• [Problem details]: Repeat the whole listing below precisely. Omit all pictures.

• [Data section]:

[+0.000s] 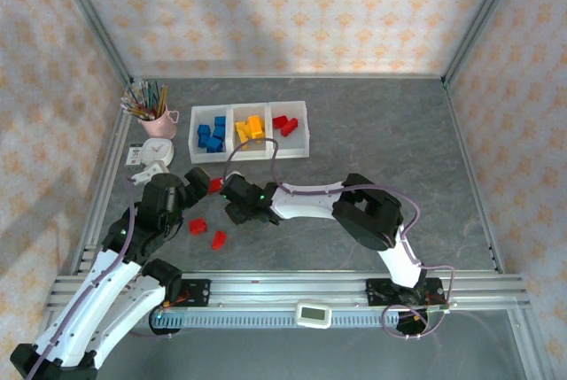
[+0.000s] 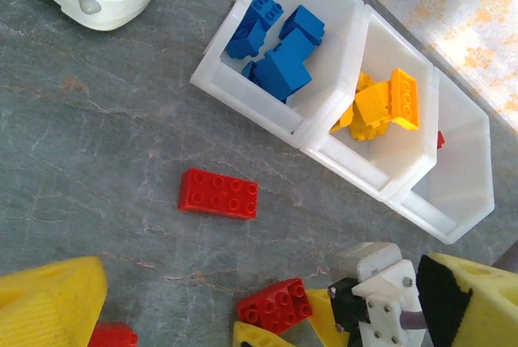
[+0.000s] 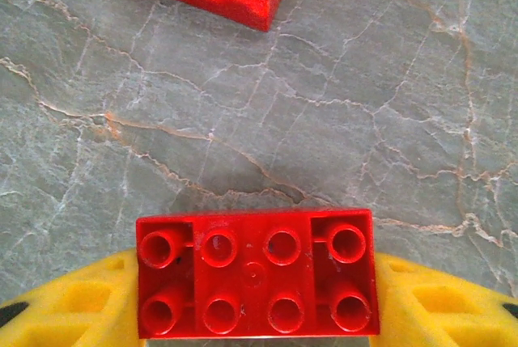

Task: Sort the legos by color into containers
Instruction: Pick up the lego from the center of the table, then place the lego in the container.

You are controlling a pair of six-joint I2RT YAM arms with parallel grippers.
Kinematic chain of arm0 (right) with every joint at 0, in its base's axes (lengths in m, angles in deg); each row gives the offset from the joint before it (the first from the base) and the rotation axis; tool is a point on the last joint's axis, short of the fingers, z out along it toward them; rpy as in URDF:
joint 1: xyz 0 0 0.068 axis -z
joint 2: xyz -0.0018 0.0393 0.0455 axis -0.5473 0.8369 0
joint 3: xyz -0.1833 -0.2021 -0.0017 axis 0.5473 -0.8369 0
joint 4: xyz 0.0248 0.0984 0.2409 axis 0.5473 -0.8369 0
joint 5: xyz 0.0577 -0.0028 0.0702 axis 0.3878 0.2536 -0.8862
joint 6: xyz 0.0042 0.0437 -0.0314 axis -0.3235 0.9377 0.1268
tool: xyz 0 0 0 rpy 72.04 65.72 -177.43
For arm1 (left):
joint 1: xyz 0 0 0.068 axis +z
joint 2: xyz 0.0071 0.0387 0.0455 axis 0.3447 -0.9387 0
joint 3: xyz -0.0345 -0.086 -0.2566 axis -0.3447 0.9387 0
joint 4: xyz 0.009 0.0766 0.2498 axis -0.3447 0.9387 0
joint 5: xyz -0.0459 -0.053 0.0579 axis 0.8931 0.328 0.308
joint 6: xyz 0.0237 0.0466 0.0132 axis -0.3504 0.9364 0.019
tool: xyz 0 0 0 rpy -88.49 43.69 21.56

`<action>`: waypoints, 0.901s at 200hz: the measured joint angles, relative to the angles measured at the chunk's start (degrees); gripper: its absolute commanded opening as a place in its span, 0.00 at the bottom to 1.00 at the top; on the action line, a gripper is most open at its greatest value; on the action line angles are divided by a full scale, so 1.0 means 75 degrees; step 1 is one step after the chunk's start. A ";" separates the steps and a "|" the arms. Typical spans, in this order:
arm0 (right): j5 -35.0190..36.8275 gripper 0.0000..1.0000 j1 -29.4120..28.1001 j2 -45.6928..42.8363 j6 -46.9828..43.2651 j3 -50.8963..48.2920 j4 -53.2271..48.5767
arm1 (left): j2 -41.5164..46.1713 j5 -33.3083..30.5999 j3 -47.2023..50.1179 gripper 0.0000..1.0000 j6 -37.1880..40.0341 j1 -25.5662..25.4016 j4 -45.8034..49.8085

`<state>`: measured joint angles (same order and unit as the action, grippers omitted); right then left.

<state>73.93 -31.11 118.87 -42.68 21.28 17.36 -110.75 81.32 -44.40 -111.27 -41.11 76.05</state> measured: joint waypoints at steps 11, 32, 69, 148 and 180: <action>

• [Result]:
[+0.000s] 
[+0.000s] 
[+0.000s] 

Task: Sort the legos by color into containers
Instruction: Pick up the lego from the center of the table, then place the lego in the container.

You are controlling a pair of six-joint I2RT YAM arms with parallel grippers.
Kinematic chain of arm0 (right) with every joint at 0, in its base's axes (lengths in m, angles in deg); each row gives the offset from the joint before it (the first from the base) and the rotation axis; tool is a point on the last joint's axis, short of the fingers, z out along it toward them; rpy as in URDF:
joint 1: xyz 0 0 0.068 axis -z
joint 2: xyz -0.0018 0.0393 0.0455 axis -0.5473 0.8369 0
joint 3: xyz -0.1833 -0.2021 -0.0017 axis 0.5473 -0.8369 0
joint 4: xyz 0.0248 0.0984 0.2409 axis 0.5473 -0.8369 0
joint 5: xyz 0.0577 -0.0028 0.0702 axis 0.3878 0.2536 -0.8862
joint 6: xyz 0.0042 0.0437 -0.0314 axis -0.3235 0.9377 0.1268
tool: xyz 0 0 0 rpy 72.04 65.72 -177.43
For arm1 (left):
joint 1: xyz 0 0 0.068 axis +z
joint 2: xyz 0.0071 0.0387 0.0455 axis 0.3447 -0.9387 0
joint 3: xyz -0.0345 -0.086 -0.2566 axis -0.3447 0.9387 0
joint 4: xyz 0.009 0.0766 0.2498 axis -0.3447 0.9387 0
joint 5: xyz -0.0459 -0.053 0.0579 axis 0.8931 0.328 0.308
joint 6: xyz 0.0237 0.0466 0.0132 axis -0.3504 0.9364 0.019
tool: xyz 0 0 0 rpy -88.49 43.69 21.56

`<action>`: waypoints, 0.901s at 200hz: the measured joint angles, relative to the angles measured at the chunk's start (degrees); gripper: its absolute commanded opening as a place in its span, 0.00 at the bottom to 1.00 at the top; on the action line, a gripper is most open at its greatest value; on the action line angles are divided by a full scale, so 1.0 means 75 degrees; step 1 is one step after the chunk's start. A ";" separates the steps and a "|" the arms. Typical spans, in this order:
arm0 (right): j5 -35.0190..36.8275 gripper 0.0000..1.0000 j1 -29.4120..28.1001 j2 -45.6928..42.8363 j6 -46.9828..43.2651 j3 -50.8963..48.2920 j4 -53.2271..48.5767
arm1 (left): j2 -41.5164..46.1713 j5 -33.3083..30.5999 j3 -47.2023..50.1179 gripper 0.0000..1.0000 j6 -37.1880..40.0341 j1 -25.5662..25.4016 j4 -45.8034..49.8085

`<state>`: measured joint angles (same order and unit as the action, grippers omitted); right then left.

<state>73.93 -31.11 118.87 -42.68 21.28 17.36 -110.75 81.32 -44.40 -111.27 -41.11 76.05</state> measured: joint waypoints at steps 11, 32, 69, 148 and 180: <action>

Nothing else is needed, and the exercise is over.